Would you return exactly the lines running from the one with "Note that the" to the bottom of the listing below, and no others?

----------------------------------------

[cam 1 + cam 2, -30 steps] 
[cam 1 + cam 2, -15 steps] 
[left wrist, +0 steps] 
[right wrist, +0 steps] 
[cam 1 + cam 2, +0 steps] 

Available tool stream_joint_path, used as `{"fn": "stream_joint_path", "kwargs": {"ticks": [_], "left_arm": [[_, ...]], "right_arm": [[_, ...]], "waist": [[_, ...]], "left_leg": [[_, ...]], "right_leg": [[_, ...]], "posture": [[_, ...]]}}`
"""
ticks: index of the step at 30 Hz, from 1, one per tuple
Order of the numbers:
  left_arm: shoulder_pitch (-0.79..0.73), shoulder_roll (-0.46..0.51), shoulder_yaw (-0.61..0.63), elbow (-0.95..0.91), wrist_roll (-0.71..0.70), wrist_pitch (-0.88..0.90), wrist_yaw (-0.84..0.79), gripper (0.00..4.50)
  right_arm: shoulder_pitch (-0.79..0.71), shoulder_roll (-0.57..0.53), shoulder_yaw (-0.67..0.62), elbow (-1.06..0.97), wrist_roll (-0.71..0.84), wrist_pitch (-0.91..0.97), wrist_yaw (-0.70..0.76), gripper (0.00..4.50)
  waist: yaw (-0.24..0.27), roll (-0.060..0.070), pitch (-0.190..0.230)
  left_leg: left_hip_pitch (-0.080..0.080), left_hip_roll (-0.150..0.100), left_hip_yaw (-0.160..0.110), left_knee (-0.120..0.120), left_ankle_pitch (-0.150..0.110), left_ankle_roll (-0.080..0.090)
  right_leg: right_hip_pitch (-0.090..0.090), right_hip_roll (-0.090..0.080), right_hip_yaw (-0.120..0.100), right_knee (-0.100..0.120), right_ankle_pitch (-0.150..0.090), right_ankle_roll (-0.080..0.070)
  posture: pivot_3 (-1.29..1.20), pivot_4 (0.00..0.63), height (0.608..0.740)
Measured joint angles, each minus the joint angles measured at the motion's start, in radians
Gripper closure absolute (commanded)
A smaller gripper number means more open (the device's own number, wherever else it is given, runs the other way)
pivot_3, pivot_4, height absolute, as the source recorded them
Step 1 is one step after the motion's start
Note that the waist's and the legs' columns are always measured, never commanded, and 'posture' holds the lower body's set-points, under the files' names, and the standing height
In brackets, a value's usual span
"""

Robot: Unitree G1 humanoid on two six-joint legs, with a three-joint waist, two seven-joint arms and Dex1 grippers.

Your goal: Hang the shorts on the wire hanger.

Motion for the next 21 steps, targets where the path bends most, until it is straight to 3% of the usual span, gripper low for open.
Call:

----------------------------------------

» ANSWER FOR THIS EXERCISE
Note that the waist's and the legs' columns are always measured, never commanded, and 'posture' holds the lower body's set-points, under the files' names, and the standing height
In brackets, a value's usual span
"""

Robot: Unitree G1 humanoid on two six-joint legs, with a three-joint waist, two seven-joint arms and Dex1 grippers.

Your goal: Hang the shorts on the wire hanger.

Motion for the next 21 steps, targets where the path bends most, until it is straight to 3% of the usual span, gripper low for open.
Call:

No other output belongs with this exercise.